■ PROBLEM STATEMENT: Leave the pictures out and restate every line below exactly.

>>>>

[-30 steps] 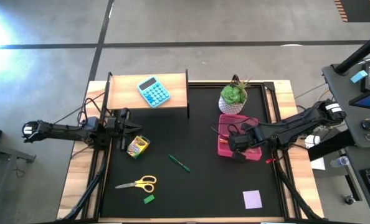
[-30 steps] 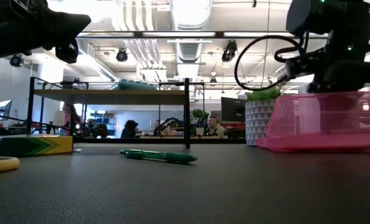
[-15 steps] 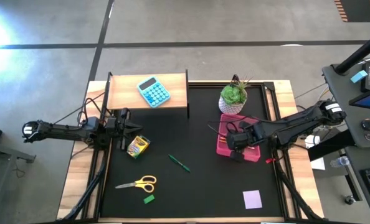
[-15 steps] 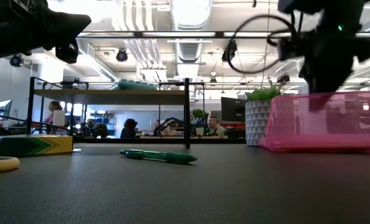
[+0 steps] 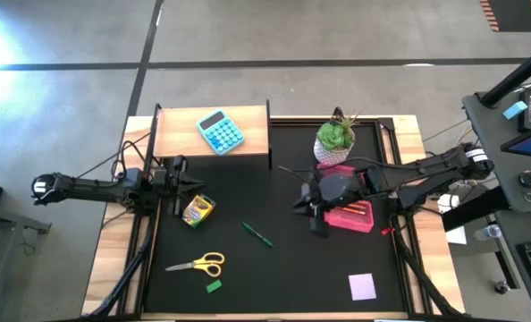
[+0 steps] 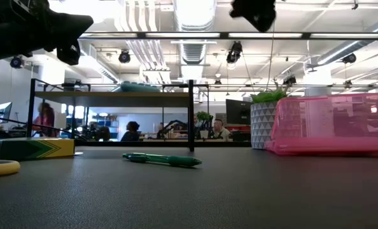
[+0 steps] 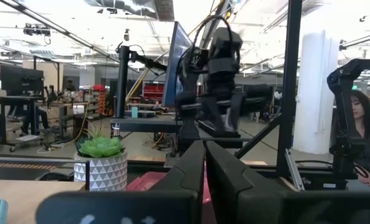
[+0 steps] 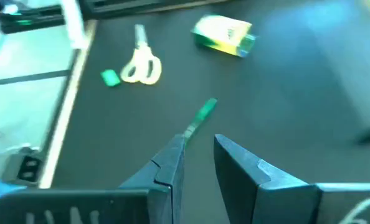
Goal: Pack school essentials
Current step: Put the green pen into the pink supply box
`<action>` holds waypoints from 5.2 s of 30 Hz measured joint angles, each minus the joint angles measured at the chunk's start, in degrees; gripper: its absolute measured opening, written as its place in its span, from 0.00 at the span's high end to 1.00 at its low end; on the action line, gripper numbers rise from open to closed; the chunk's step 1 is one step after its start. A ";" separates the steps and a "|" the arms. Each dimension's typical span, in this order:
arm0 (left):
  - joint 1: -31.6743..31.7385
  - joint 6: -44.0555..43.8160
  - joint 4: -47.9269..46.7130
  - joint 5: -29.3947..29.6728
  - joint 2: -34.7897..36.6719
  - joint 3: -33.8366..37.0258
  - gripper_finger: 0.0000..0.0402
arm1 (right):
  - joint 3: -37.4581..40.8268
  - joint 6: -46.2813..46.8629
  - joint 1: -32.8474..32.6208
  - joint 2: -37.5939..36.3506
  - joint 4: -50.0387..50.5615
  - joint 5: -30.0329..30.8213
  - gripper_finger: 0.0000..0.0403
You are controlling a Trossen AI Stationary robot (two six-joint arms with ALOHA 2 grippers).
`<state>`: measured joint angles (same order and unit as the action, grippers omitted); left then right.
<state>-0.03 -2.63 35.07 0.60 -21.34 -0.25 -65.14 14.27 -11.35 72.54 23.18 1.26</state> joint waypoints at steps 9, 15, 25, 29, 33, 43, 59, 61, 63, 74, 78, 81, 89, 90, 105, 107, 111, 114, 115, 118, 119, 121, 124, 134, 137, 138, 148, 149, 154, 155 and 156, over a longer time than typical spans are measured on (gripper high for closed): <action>0.00 0.00 -0.03 0.01 -0.01 0.00 1.00 | -5.43 2.66 0.06 12.39 -1.16 0.23 0.82; 0.00 0.00 0.00 0.00 0.00 0.00 1.00 | -11.03 4.50 0.02 21.36 -0.01 0.22 0.85; 0.00 0.00 0.00 0.00 -0.04 0.00 1.00 | -22.56 3.78 0.77 34.44 9.55 0.00 0.80; 0.00 0.00 0.01 0.00 0.00 0.00 1.00 | -26.86 4.41 1.13 38.58 13.42 0.15 0.74; 0.00 0.00 0.00 0.00 0.00 0.00 1.00 | -30.69 7.29 1.15 42.77 15.25 -0.39 0.69; 0.02 0.00 0.02 0.02 -0.04 0.00 1.00 | -40.90 10.17 1.15 52.08 22.21 -0.24 0.69; 0.02 0.00 0.02 0.02 0.00 0.00 1.00 | -46.41 14.39 1.13 58.44 24.32 0.18 0.77; 0.02 0.00 0.01 0.00 0.00 0.00 1.00 | -46.41 14.39 1.13 58.55 24.37 0.19 0.80; 0.02 0.00 0.01 0.01 0.00 0.00 1.00 | -46.34 14.37 1.13 58.61 24.42 0.18 0.84; 0.02 0.00 0.00 0.00 0.00 0.00 1.00 | -46.24 13.28 1.15 57.23 27.85 -0.32 0.96; 0.02 0.00 0.00 0.00 0.00 0.00 1.00 | -46.07 11.18 1.12 53.79 29.08 -0.48 0.96; 0.01 0.00 0.00 0.01 0.00 0.00 1.00 | -46.23 9.52 1.11 49.75 30.95 -0.13 0.96; 0.00 0.00 -0.03 0.01 -0.13 0.00 1.00 | -44.68 4.23 1.11 39.18 33.79 0.63 0.97; 0.02 0.00 0.00 0.02 -0.14 0.00 1.00 | -44.01 3.86 1.11 37.52 34.17 1.10 0.97; 0.00 0.00 0.00 0.02 -0.28 0.00 1.00 | -18.19 8.80 1.11 13.28 39.69 7.88 0.95; 0.00 0.00 0.00 0.00 -0.28 0.00 1.00 | -13.28 10.51 1.11 9.26 39.70 7.91 0.95; 0.00 0.00 0.00 0.02 -0.28 0.00 1.00 | -3.66 14.24 1.11 2.12 39.63 7.93 0.95; 0.00 0.00 0.00 0.00 -0.28 0.00 1.00 | 2.79 16.00 1.15 -2.58 38.38 7.93 0.95; 0.00 0.00 0.00 0.01 -0.28 0.00 1.00 | 4.94 16.02 1.15 -3.84 37.32 7.95 0.95; 0.00 0.00 0.00 0.01 -0.28 0.00 1.00 | 10.98 15.94 1.15 -6.39 34.43 7.91 0.95; 0.01 0.00 0.00 0.00 -0.28 0.00 1.00 | 12.63 15.92 1.15 -6.92 33.41 7.89 0.95; 0.02 0.00 0.00 0.00 -0.28 0.00 1.00 | 15.47 15.90 1.15 -7.71 31.51 7.89 0.95; 0.00 0.00 0.00 0.00 -0.28 0.00 1.00 | 19.01 15.86 1.15 -7.92 29.35 7.89 0.95; 0.00 0.00 0.00 0.02 -0.28 0.00 1.00 | 24.22 15.02 1.15 -7.19 21.52 7.85 0.95; 0.00 0.00 0.00 0.01 -0.28 0.00 1.00 | 25.59 14.98 1.15 -6.78 19.41 7.79 0.95; 0.01 0.00 0.00 0.01 -0.28 0.00 1.00 | 25.88 14.98 1.15 -6.76 18.85 7.78 0.95; 0.01 0.00 0.02 0.02 -0.33 0.00 1.00 | 26.55 15.16 1.15 -6.76 17.82 7.80 0.94; 0.00 0.00 0.01 0.01 -0.38 0.00 1.00 | 26.55 15.16 1.15 -6.76 17.82 7.80 0.93; 0.01 0.00 0.00 0.01 -0.42 0.00 1.00 | 26.55 15.17 1.15 -6.76 17.84 7.80 0.87; 0.00 0.00 0.00 0.00 -0.42 0.00 1.00 | 26.55 15.17 1.15 -6.76 17.85 7.80 0.85; 0.01 0.00 0.00 0.01 -0.39 0.00 1.00 | 26.55 15.17 1.15 -6.76 17.84 7.80 0.84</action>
<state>-0.02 -2.63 35.07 0.61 -21.74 -0.25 -38.59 29.44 -10.20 65.78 41.01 9.06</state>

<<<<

■ ANSWER TO THE EXERCISE:
[-30 steps] 
[-30 steps] 
[-15 steps] 
[-15 steps] 
[+0 steps] 
[+0 steps] 
[+0 steps] 
[+0 steps] 
Goal: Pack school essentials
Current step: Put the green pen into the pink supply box
`<action>` holds waypoints from 5.2 s of 30 Hz measured joint angles, each minus the joint angles measured at the chunk's start, in degrees; gripper: its absolute measured opening, written as its place in its span, from 0.00 at the span's high end to 1.00 at its low end; on the action line, gripper numbers rise from open to closed; the chunk's step 1 is one step after its start. A ";" separates the steps and a "|" the arms. Each dimension's typical span, in this order:
arm0 (left):
  - joint 1: -31.6743..31.7385
  - joint 6: -44.0555..43.8160
  - joint 4: -47.9269..46.7130
  - joint 5: -29.3947..29.6728
  - joint 2: -34.7897..36.6719
  - joint 3: -33.8366..37.0258
  - gripper_finger: 0.0000..0.0402
arm1 (right):
  - joint 3: -37.4581..40.8268
  - joint 6: -46.2813..46.8629
  - joint 1: -32.8474..32.6208
  - joint 2: -37.5939..36.3506
  - joint 4: -50.0387..50.5615
  - joint 5: -30.0329..30.8213
  - gripper_finger: 0.0000..0.0403
You are controlling a Trossen AI Stationary robot (two six-joint arms with ALOHA 2 grippers).
`<state>`: measured joint angles (same order and unit as the action, grippers omitted); left then right.
<state>-0.03 -2.63 35.07 0.60 -21.34 -0.25 -65.14 14.27 -11.35 72.54 23.18 1.26</state> joint waypoints at steps 9, 15, 25, 29, 33, 43, 59, 61, 63, 74, 78, 81, 89, 90, 105, 107, 111, 114, 115, 118, 119, 121, 124, 134, 137, 138, 148, 149, 154, 155 and 156, over a longer time than typical spans are measured on (gripper high for closed): <action>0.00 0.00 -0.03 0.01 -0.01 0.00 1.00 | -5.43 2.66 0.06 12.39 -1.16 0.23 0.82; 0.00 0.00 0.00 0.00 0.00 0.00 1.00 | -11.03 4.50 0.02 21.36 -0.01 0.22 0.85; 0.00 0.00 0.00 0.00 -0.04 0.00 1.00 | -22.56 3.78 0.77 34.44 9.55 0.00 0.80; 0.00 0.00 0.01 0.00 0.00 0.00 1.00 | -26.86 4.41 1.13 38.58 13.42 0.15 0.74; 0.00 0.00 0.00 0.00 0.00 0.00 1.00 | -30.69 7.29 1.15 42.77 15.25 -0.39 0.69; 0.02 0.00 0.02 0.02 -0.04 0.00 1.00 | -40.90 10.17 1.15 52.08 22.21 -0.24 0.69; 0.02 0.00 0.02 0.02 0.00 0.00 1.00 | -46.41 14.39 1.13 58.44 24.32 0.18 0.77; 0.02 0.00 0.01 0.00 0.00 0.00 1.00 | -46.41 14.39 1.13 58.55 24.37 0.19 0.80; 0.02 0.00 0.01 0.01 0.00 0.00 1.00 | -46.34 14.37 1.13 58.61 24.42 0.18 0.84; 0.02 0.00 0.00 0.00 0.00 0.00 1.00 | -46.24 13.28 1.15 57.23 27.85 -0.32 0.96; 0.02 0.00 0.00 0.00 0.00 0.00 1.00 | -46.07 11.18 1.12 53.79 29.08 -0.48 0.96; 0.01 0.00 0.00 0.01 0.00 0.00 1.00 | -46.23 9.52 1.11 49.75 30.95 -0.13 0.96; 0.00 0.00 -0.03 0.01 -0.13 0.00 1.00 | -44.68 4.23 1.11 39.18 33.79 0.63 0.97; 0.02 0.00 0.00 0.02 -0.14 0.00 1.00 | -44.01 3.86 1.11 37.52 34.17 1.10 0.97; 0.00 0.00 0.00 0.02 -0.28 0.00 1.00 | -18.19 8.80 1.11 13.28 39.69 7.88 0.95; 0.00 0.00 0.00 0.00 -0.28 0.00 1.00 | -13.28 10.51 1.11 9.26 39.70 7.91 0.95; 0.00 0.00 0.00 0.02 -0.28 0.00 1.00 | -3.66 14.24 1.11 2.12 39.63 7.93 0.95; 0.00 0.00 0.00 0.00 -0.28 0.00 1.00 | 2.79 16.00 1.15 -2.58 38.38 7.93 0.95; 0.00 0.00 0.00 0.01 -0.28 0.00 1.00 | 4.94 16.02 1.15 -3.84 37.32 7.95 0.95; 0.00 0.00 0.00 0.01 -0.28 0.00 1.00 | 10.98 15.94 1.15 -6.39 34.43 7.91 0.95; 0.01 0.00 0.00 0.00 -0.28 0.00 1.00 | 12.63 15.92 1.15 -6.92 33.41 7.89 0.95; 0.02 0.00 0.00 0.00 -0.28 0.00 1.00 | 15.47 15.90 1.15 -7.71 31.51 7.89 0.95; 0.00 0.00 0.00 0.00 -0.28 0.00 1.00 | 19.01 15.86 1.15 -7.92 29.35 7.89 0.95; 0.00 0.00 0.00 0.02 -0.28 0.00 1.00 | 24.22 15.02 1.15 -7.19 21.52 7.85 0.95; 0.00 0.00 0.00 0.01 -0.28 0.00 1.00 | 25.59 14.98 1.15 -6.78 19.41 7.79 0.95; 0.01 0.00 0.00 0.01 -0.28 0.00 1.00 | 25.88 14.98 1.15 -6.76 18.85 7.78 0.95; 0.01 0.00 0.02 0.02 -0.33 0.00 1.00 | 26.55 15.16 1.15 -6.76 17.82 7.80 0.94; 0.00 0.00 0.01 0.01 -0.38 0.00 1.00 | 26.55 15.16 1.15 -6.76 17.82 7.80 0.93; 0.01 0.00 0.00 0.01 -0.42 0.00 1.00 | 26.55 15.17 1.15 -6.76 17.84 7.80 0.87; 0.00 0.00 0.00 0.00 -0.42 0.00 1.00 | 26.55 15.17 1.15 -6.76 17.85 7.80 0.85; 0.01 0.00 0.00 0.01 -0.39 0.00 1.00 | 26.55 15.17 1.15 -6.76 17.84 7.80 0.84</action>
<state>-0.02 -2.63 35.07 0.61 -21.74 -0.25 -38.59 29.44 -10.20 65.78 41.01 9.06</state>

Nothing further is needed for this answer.